(Extracted records)
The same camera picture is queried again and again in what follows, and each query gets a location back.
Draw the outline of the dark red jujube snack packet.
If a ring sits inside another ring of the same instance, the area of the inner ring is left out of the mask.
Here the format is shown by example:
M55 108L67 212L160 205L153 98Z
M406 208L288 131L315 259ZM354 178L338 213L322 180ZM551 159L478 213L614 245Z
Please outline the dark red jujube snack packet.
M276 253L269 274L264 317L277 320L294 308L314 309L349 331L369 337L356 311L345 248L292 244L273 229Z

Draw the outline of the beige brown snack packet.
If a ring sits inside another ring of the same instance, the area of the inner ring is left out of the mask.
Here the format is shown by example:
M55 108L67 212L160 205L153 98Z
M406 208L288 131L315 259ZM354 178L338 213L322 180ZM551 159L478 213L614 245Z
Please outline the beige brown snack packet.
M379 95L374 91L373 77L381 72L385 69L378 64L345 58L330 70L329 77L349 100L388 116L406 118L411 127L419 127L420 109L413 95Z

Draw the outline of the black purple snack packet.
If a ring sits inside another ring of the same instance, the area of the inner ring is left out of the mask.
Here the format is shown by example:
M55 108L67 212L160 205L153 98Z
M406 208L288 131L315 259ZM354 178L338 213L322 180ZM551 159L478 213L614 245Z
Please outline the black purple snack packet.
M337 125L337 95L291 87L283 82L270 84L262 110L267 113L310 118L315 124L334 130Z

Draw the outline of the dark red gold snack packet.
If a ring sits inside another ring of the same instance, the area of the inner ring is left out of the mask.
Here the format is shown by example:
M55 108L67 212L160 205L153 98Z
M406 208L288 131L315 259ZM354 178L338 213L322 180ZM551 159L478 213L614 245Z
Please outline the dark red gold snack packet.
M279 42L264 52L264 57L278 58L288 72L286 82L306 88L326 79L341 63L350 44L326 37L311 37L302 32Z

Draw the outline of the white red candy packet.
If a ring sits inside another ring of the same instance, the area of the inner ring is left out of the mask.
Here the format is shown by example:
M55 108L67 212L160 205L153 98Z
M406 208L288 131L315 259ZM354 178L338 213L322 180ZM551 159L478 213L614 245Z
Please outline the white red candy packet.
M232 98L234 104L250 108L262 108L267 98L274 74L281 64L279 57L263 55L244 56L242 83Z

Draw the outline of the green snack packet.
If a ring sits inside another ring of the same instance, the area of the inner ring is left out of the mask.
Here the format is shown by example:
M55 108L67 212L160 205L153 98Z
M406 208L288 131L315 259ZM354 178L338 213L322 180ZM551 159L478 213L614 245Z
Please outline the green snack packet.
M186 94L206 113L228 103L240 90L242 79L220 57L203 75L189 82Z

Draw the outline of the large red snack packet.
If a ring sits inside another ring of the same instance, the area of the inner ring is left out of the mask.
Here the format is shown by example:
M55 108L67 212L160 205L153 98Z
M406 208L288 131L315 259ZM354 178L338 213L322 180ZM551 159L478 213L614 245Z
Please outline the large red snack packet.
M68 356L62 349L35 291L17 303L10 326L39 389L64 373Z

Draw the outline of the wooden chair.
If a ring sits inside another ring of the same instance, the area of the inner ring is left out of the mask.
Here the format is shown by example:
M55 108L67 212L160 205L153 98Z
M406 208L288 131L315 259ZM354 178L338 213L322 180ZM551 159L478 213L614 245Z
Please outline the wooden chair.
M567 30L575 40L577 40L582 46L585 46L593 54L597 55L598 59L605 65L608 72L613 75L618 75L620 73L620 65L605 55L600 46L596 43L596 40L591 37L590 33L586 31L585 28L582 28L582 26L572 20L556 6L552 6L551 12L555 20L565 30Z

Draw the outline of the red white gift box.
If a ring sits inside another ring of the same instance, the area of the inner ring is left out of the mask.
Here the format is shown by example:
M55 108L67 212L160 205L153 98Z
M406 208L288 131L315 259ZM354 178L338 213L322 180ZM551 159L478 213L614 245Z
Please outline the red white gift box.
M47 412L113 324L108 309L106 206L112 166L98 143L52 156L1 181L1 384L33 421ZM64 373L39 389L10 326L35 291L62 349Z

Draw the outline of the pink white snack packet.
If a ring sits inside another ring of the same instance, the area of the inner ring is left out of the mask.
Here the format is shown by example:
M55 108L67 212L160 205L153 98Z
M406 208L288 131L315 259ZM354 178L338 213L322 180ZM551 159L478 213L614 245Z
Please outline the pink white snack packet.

**Aim of the exercise**
Please retype the data above exactly, including every line.

**Exercise answer**
The same camera picture is queried again and again in what follows, and each query gets a location back.
Draw the outline of the dark red jujube snack packet.
If a ring sits inside another ring of the same instance, the area of the inner ring is left out of the mask.
Here the format is shown by example:
M55 108L67 212L160 205L153 98Z
M406 208L288 131L315 259ZM354 178L338 213L322 180ZM551 159L478 213L614 245Z
Please outline the dark red jujube snack packet.
M276 253L269 274L264 317L277 320L294 308L314 309L349 331L369 337L356 311L345 248L292 244L273 229Z

Draw the outline of the beige brown snack packet.
If a ring sits inside another ring of the same instance, the area of the inner ring is left out of the mask.
Here the format is shown by example:
M55 108L67 212L160 205L153 98Z
M406 208L288 131L315 259ZM354 178L338 213L322 180ZM551 159L478 213L614 245Z
Please outline the beige brown snack packet.
M379 95L374 91L373 77L381 72L385 69L378 64L345 58L330 70L329 77L349 100L388 116L406 118L411 127L419 127L420 109L413 95Z

Draw the outline of the black purple snack packet.
If a ring sits inside another ring of the same instance, the area of the inner ring is left out of the mask.
Here the format is shown by example:
M55 108L67 212L160 205L153 98Z
M406 208L288 131L315 259ZM354 178L338 213L322 180ZM551 159L478 213L614 245Z
Please outline the black purple snack packet.
M337 125L337 95L291 87L283 82L270 84L262 110L267 113L310 118L315 124L334 130Z

Draw the outline of the dark red gold snack packet.
If a ring sits inside another ring of the same instance, the area of the inner ring is left out of the mask.
Here the format is shown by example:
M55 108L67 212L160 205L153 98Z
M406 208L288 131L315 259ZM354 178L338 213L322 180ZM551 159L478 213L614 245Z
Please outline the dark red gold snack packet.
M279 42L264 52L264 57L278 58L288 72L286 82L306 88L326 79L341 63L350 44L326 37L311 37L302 32Z

Draw the outline of the white red candy packet.
If a ring sits inside another ring of the same instance, the area of the inner ring is left out of the mask.
Here the format is shown by example:
M55 108L67 212L160 205L153 98Z
M406 208L288 131L315 259ZM354 178L338 213L322 180ZM551 159L478 213L614 245Z
Please outline the white red candy packet.
M232 98L234 104L250 108L262 108L267 98L274 74L281 64L279 57L263 55L244 56L242 83Z

Draw the outline of the green snack packet.
If a ring sits inside another ring of the same instance, the area of the inner ring is left out of the mask.
Here the format is shown by example:
M55 108L67 212L160 205L153 98Z
M406 208L288 131L315 259ZM354 178L338 213L322 180ZM551 159L478 213L614 245Z
Please outline the green snack packet.
M186 94L206 113L228 103L240 90L242 79L220 57L203 75L189 82Z

Draw the outline of the large red snack packet.
If a ring sits inside another ring of the same instance, the area of the inner ring is left out of the mask.
Here the format is shown by example:
M55 108L67 212L160 205L153 98Z
M406 208L288 131L315 259ZM354 178L338 213L322 180ZM551 159L478 213L614 245Z
Please outline the large red snack packet.
M68 356L62 349L35 291L17 303L10 326L39 389L64 373Z

Draw the outline of the wooden chair.
If a ring sits inside another ring of the same instance, the area of the inner ring is left out of the mask.
Here the format is shown by example:
M55 108L67 212L160 205L153 98Z
M406 208L288 131L315 259ZM354 178L338 213L322 180ZM551 159L478 213L614 245Z
Please outline the wooden chair.
M567 30L575 40L577 40L582 46L585 46L593 54L597 55L598 59L605 65L608 72L613 75L618 75L620 73L620 65L605 55L600 46L596 43L596 40L591 37L590 33L586 31L585 28L582 28L582 26L572 20L556 6L552 6L551 12L555 20L565 30Z

Draw the outline of the red white gift box.
If a ring sits inside another ring of the same instance, the area of the inner ring is left out of the mask.
Here the format is shown by example:
M55 108L67 212L160 205L153 98Z
M406 208L288 131L315 259ZM354 178L338 213L322 180ZM551 159L478 213L614 245Z
Please outline the red white gift box.
M47 412L113 324L108 309L106 206L112 166L98 143L52 156L1 181L1 384L33 421ZM64 373L39 389L10 326L35 291L62 349Z

Draw the outline of the pink white snack packet.
If a ring sits inside another ring of the same instance, the area of the inner ring is left out of the mask.
Here the format is shown by example:
M55 108L67 212L160 205L153 98Z
M406 208L288 131L315 259ZM354 178L338 213L322 180ZM551 159L478 213L614 245Z
Please outline the pink white snack packet.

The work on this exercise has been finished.